I should be happy. It’s a warm summer night, I have a beer in hand and there’s nobody around to bother me. Well I’m NOT! Every time I turn on ESPN all I see is stinkin baseball. To some this might be a dream come true but for me it’s a nightmare. You might disagree, you may even think I’m un-American for not loving our favorite pastime. So be it. Baseball sucks and here’s why…
Competitive Balance
Or should I say lack thereof? Why would anyone follow K.C. or Pittsburgh? And if you do, allow me to end your misery…Your team will NEVER win a championship. There’s no disputing the fact that small market teams are at a distinct disadvantage. Unlike the NFL (where a publicly owned team in Wisconsin can win it all) major league baseball does not provide an even playing field. In my mind, this is just un acceptable. It goes against everything sports are all about. And that leads me to…
Money Can’t Buy Love
But it sure as hell can get you a trophy. The NY times had an interesting chart about payrolls and how they correlate with winning. It shows that in the past decade only one team in the lower half of payroll has brought home a title. And the winningest franchises in that span? That would be the Yanks and Red Sox of course. Just so happens they are also the two teams with highest payroll. (and its not even close)

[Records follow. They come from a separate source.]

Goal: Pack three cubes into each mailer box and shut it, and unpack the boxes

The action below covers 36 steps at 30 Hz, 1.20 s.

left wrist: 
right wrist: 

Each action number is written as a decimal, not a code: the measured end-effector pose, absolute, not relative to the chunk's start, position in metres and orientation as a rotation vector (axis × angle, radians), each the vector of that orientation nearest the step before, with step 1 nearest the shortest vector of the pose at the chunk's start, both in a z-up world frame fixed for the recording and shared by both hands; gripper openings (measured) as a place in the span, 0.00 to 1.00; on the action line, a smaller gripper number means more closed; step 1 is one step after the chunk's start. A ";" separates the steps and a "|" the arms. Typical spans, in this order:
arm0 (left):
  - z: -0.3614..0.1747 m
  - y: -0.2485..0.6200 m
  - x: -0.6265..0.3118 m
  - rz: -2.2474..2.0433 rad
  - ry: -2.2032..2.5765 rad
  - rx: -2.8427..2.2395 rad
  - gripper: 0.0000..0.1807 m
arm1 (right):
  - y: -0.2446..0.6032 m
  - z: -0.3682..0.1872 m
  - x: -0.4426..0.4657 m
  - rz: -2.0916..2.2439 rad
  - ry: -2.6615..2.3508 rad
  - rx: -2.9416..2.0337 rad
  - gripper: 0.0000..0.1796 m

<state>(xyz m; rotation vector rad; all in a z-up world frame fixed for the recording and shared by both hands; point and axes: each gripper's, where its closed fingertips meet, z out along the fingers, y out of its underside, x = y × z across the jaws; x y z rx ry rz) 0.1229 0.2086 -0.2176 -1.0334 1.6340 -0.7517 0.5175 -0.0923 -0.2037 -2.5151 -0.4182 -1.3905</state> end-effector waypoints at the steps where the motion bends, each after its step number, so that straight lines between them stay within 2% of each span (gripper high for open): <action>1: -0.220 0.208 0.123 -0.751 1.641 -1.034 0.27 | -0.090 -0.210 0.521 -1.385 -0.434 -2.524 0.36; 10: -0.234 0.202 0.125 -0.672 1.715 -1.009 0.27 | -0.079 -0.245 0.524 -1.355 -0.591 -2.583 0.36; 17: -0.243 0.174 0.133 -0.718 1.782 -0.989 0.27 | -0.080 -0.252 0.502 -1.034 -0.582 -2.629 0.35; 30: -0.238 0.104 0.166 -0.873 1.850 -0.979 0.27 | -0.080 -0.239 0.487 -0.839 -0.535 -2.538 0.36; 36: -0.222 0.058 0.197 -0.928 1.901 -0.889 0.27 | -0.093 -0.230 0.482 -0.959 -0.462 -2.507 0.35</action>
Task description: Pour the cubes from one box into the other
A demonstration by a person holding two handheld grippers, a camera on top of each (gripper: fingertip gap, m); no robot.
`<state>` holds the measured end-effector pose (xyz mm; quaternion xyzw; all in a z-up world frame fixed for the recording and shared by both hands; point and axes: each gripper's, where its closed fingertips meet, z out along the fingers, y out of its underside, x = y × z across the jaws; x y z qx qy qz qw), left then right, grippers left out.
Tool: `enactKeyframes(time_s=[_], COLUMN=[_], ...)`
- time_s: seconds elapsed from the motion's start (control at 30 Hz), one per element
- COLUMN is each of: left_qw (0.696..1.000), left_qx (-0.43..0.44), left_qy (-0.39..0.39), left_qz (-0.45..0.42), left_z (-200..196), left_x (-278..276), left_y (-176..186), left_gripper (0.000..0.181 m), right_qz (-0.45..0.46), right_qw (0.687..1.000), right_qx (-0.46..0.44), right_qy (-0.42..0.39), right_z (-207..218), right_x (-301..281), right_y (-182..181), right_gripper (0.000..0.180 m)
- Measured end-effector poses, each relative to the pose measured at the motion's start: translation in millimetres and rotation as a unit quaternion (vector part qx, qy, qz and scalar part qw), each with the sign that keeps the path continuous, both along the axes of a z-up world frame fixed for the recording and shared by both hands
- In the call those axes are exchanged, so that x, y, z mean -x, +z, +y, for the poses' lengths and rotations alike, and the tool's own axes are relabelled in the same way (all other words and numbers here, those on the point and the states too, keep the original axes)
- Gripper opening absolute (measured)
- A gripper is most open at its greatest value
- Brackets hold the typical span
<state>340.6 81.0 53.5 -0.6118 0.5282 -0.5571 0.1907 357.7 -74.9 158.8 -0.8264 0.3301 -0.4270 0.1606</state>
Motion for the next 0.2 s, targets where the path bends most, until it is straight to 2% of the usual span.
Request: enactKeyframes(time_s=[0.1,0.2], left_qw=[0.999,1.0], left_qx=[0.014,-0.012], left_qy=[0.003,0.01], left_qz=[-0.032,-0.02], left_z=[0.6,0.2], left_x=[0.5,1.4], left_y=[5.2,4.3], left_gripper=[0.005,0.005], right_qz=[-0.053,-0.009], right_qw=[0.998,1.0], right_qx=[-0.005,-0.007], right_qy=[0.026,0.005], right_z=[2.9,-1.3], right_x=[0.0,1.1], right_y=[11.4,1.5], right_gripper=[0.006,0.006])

In politics and business, money buys you victories. Call me crazy but I like to think of sports as slightly better then that. Take money out of the equation and let the best damn team win.
Games are Meaningless
162 games in a regular season?! Are you freekin kidding me? Is that really necessary? When you play that much, each game is meaningless. There’s no value in a win, no sense of urgency. We just got smoked tonight but oh well, its only mid season, we have 99 more chances to get it back.
Say what you will about the bowls but the greatest thing in college football is that one loss is devastating. Every game truly matters; every play can decide whether your season is a success or a disappointment. I don’t think too many people in Cincy were crying themselves to sleep last week when the Brewers took them out with two runs in the ninth.
There’s no Strategy
Baseball fans will argue till their blue in the face but come on…. See ball, hit ball. Sure, you can go back and forth about when to use a suicide squeeze or put in the closer but it’s nothing like the complexities of football. A single play requires more choreography and planning then an entire 9 innings of MLB. Even basketball with its mere 5 players demands more preparation and strategizing then baseball. Lets be real here… When’s the last time you saw a manager bring the team together and take out a dry erase board?
And the #1 Reason Baseball Sucks is…
It’s BOOORING! By the 7th inning stretch I’m stretched out on the couch sleeping. I will say this, it’s a great place to take a date. There’s not much to distract you, and a lot of time to work your charm. Not exactly a great argument for the MLB faithful but I guess its better then nothing.
Im sure by now there’s a whole lot of baseball die-hards fuming. Well go ahead, let me have it. Tell me why im wrong. Crickets?…….. Yup, that’s what I thought.